With a quiet intensity and
a nod to the sparse crowd gathered before the smallest stage at OttawaBluesfest, Lukas Nelson didn’t waste any time waiting for more people to show
up – he simply blew the hats off those people who had gathered in the sunshine
to watch the son of a legend perform some very un-Willy-Nelson-like material.
Where Willie’s melancholy
warble was the focus of his music, Lukas lets his guitar do the heavy lifting,
and heavy it is. Hard driving, frantic and loud, Nelson sounds like more like
the latest incarnation of southern rock, a Lynyrd Skynyrd/Allman Brothers/Black
Crowes thunderclap, as opposed to the lilting surf-rock he was raised around in
Hawaii and California.
With the hot July sun
shining right in his eyes and the sweat beading on his forehead, Lukas didn’t
sugarcoat anything. However, he did manage to showcase some diversity in his
short set, and gave his bandmates some room to breathe as well, especially
Promise of the Real’s very talented bassist, Corey McCormick. His anchor
baselines often took centre stage as Nelson went on wild, raucus jaunts on
stage and along the neck of his guitar, jumping off amps and risers and losing
more buttons on his shirt as the show went on.
Coming out rocking with a
long, technical jam off the new album, Wasted, Don’t Take Me Back got the small crowd warmed up before Nelson
busted out a couple older tunes off the band’s self-titled 2010 debut, POTR. Four Letter Word and Aint No Answer cranked it up a notch
before Nelson, learning his way as a stage musician, turned down the intensity
and showcased his soft-spoken, folkier side. A calm and collected take on No Place to Fly, which he recorded with
his dad, led into a heartfelt Fathers and
Mothers that is clearly a very important and meaningful song to Lukas.
Closing out this set’s
bridge, so to speak, he electrified the crowd with a stirring rendition of Amazing Grace a la Jimmy Hendrix’s Star
Spangled Banner at Woodstock.
As if teasing Pink Floyd’s Time in an
instrumental wasn’t enough, Lukas and POTR busted into the Stones’ instantly
recognizable Sympathy for the Devil
and closed the show on that point, leaving me hanging and hoping for a
rendition of Wasted that was not to come.

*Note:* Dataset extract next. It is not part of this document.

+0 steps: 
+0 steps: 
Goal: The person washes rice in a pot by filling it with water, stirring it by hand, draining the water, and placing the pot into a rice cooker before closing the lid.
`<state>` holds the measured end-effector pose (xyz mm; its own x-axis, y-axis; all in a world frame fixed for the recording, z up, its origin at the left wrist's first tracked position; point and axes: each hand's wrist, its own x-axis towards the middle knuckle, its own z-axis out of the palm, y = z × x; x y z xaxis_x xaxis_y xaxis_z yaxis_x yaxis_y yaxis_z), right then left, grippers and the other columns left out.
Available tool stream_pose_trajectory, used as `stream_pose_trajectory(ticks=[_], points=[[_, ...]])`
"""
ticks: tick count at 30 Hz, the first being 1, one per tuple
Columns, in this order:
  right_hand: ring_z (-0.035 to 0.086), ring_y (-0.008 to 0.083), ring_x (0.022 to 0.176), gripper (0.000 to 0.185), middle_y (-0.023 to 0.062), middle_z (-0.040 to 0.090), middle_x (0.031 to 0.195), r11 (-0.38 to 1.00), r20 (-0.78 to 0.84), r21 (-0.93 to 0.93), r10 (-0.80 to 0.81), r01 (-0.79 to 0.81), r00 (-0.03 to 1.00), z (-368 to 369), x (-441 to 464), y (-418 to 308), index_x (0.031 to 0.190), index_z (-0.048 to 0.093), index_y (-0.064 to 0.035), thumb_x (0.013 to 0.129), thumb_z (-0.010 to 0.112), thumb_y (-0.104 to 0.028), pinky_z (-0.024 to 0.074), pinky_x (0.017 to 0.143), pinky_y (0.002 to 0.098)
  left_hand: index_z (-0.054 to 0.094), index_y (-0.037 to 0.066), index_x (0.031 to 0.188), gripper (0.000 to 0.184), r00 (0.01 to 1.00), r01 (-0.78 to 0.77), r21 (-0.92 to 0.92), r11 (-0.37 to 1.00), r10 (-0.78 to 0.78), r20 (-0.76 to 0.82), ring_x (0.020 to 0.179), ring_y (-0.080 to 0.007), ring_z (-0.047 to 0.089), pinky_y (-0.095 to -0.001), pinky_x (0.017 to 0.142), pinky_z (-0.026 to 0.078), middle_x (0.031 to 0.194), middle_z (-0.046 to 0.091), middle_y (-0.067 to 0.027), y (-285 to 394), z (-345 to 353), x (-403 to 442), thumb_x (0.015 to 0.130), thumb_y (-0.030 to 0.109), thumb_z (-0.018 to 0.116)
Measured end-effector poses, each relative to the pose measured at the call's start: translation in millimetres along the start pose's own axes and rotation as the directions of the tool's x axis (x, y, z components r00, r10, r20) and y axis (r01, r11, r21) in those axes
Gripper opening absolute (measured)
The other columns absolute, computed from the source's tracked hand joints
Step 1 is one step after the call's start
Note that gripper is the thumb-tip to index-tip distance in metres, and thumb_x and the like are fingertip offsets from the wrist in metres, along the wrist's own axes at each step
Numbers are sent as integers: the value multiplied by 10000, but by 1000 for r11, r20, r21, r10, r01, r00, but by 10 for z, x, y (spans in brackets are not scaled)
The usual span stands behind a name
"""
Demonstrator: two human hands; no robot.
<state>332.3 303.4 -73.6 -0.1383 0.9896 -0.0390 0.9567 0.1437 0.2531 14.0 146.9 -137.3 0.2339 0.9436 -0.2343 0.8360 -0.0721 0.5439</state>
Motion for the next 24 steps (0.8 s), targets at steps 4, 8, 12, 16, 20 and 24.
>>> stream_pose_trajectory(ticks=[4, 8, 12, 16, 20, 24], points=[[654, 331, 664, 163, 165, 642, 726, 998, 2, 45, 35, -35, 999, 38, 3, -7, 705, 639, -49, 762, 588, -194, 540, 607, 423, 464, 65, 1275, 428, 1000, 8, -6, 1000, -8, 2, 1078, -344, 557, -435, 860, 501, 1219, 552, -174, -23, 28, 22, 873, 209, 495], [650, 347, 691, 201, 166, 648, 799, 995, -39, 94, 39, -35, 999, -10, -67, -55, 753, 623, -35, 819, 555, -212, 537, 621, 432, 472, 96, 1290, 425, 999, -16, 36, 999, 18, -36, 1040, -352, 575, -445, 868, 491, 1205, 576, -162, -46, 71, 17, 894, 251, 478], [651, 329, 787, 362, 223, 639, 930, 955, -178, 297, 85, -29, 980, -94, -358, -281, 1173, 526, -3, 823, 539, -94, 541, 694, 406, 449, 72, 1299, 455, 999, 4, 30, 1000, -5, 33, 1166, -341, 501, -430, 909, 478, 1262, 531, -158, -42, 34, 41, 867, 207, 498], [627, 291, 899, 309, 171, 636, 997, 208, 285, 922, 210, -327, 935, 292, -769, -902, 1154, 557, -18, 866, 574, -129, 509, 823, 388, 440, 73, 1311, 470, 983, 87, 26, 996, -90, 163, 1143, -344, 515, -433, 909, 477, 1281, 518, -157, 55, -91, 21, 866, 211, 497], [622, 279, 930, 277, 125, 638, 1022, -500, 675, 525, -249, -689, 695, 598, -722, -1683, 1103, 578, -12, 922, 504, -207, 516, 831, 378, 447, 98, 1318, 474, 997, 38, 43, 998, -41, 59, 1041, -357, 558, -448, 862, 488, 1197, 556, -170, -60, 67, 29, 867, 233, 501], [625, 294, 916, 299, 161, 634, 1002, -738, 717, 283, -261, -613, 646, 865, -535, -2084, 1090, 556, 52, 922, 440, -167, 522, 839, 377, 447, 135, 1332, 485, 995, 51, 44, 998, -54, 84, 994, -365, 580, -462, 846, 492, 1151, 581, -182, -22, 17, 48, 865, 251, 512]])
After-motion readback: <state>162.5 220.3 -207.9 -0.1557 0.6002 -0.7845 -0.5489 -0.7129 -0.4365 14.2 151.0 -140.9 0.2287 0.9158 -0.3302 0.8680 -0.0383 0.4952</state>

In another ode to Jimmy, he played a
significant guitar solo with his teeth and had the crowd roaring with
appreciation for his considerable skills and showmanship.
Without an encore due to
time restrictions, Lukas and his band mates did come back on stage to tear down
their gear and chat briefly with the few die-hards who remained front and
centre. Lukas himself jumped down into the gap between the stage and spoke with
four or five of us, handing out his guitar picks and signing a setlist for me.
One guy told him he looked just like his dad but with shorter hair, to which he
replied, “I know man, it used to be longer.” I was able to thank Lukas for
coming to Ottawa,
which is a rare tour stop for most in the jam-band scene, and shake his hand,
and it’s those experiences that always stand out years later.